Etwa 2000 Termine umfasst das Programm zur Kulturhauptstadt in Esch an der Alzette sowie in den angrenzenden französischen Gemeinden im Hochtal der Alzette. Neben Film, Theater und darstellender Kunst, die oftmals den Bezug der Region zu ihrer Geschichte als Standort der Stahlindustrie aufgreifen, gibt es auch sportliche Veranstaltungen aus den Bereichen Tanz oder Radfahren.
Das ist dann nicht allein der Kulturlauf, der schon seit 15 Jahren stattfindet, so Georges Mischo, der Bürgermeister von Esch:
„Das ist ein Laufwettbewerb, bei dem man zehn Kilometer, 16 Kilometer oder Halbmarathon laufen kann. Rund 20 Künstler sind über die Strecke verteilt. Ob das eine Gruppe ist oder ein DJ ist, ob das Einzelkünstler sind, die Musik machen und damit die Läufer und Läuferinnen unterstützen. Das ist auch ein Teil von der Kultur. Außerdem haben wir zum Beispiel auch den Minett Trail, bei dem die Leute mit dem Fahrrad durch den ganzen Süden fahren und so Kultur erleben können.“

Menschen aus 136 Nationen

Die Minette, das Land der roten Erde. Diesen Beinamen hat die Region um Esch aufgrund ihrer Eisenerzvorkommen. Sie waren die Basis für die Entwicklung der Stadt. Heute sind die Hochöfen im Stadtteil Belval längst stillgelegt und eine Attraktion für die Besucherinnen und Besucher. Auf etwa 650 Hektar alter Industriebrache befinden sich unter anderem eine Konzerthalle sowie die Universität des Landes Luxemburg.
Geblieben sind die Familien der eingewanderten Arbeitskräfte von damals. Oft kamen sie aus Italien oder Portugal. Esch hat heute 37.000 Einwohner und 136 Nationalitäten. Das sportliche Leben hat für Bürgermeister Mischo daher vor allem verbindenden Charakter.

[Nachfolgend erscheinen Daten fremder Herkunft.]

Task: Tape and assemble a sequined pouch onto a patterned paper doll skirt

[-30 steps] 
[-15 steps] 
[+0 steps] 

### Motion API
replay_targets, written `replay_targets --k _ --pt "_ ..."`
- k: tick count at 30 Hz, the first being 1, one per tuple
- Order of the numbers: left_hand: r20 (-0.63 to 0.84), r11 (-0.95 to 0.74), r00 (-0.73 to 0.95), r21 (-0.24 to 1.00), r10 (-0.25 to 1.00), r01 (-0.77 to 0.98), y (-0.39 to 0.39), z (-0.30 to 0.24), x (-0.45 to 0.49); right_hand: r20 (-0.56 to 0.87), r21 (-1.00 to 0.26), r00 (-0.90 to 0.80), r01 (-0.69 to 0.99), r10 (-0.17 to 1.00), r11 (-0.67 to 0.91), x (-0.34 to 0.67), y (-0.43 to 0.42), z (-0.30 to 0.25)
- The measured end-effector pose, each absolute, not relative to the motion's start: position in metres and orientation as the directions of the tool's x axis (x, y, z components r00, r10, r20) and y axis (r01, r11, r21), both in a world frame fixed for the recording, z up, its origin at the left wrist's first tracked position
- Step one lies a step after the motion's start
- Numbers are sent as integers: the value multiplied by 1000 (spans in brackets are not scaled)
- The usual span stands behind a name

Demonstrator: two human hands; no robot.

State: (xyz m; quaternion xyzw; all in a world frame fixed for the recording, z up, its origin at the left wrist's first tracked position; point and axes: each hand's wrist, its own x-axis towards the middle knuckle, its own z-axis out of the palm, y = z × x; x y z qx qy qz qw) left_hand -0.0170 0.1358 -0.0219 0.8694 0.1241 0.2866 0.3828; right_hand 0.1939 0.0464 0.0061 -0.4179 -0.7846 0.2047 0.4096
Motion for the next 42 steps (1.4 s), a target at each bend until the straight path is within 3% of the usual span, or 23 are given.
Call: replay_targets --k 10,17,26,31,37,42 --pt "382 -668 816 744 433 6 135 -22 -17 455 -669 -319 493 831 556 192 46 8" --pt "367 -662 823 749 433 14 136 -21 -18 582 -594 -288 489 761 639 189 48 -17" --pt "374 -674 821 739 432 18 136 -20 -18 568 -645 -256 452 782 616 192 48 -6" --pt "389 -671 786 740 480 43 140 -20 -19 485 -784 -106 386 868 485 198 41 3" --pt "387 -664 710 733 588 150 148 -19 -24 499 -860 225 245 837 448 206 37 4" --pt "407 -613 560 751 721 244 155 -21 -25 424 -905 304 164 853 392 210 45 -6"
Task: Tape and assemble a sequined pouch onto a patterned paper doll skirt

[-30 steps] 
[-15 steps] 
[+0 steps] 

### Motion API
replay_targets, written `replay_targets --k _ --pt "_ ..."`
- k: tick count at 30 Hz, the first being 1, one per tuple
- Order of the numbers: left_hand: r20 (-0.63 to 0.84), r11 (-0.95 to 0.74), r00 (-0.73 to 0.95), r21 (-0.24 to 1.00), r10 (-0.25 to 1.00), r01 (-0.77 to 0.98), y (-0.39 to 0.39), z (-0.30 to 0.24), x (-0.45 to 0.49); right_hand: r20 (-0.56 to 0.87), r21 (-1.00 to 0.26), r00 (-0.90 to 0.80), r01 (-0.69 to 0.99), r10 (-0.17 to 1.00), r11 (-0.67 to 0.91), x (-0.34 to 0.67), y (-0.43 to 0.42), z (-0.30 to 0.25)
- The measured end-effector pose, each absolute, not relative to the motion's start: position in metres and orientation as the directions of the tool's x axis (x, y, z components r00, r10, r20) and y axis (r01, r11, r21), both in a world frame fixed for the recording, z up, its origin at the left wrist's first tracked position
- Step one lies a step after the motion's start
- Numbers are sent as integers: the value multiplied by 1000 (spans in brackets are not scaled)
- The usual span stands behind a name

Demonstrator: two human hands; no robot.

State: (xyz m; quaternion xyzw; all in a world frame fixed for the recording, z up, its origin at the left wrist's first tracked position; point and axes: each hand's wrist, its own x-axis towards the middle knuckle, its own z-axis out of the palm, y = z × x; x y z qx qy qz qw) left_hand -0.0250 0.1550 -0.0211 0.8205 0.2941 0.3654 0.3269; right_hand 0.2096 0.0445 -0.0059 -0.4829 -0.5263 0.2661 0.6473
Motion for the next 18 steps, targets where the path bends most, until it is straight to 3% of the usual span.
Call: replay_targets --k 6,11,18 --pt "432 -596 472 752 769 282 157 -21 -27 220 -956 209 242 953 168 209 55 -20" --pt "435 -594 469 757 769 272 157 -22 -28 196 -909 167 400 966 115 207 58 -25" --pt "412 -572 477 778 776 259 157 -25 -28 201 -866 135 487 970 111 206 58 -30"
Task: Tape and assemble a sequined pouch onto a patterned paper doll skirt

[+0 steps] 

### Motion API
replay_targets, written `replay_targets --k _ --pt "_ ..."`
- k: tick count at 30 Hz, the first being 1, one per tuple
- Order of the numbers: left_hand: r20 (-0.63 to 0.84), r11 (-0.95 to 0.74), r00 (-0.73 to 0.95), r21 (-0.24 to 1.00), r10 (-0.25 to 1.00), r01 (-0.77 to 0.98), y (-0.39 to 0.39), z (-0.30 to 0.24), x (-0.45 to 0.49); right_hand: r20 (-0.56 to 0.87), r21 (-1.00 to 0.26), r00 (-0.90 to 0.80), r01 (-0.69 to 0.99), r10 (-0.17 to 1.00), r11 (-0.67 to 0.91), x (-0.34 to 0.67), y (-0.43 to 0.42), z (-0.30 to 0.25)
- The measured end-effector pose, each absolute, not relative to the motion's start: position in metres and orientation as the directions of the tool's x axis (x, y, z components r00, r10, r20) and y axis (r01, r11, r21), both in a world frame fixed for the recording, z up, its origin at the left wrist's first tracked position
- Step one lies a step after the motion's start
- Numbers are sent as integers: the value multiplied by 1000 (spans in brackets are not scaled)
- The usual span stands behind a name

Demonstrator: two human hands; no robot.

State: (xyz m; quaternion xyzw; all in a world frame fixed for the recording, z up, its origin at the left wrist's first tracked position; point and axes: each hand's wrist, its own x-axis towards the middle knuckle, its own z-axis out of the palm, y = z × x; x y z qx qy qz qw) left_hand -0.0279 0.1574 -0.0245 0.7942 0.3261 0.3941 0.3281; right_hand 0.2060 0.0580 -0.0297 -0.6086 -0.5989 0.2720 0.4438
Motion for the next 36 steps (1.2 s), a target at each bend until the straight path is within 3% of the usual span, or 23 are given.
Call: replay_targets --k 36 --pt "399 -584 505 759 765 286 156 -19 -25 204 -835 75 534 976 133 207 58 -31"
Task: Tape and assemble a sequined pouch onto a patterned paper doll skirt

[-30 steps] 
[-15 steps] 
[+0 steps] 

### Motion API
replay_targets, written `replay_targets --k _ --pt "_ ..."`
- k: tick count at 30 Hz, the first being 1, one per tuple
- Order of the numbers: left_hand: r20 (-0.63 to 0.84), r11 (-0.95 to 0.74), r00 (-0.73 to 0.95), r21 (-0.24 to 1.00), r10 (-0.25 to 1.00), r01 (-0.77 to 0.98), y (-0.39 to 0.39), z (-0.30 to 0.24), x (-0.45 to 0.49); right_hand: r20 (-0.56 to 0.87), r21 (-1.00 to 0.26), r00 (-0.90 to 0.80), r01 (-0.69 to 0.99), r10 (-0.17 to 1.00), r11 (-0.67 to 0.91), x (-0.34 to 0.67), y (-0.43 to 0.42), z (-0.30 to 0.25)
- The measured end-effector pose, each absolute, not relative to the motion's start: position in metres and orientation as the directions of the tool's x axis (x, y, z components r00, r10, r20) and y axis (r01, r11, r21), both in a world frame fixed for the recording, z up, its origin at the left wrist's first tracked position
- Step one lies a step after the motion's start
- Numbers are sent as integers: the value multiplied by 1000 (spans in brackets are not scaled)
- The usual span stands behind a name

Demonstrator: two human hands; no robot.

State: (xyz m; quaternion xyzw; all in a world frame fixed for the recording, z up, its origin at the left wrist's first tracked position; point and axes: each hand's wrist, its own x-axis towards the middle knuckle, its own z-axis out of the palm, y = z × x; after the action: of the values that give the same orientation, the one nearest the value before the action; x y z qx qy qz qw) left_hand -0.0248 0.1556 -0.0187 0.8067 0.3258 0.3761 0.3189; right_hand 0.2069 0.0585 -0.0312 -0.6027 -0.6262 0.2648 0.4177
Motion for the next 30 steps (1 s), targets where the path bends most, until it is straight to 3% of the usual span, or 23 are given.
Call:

Sport ist einfach Teil unserer Kultur - da Kultur nicht nur materiell, sondern auch immateriell ist: das Zusammenleben zwischen den verschiedenen Menschen, zwischen 136 verschiedenen Nationen. Jeder hat seine Kultur und bringt sie mit in den Sport ein. Und dann gibt es das Zusammenleben - und das ist für uns natürlich ein Teil der Kultur und auch Teil des Sports. Die unzähligen Sportvereine sind aus der lokalen Escher Kultur nicht mehr wegzudenken.

Bürgermeister Georges Mischo

Zahlreiche Sportvereine

Etwa 400 Vereine gibt es in Esch, 92 davon sind Sportvereine. Dazu gehören auch der Handballclub Europapokalfinalist HB Esch, sowie die beiden über Luxemburg hinaus bekannten Fußballclubs Fola und Jeunesse – der älteste und der erfolgreichste Club des Landes.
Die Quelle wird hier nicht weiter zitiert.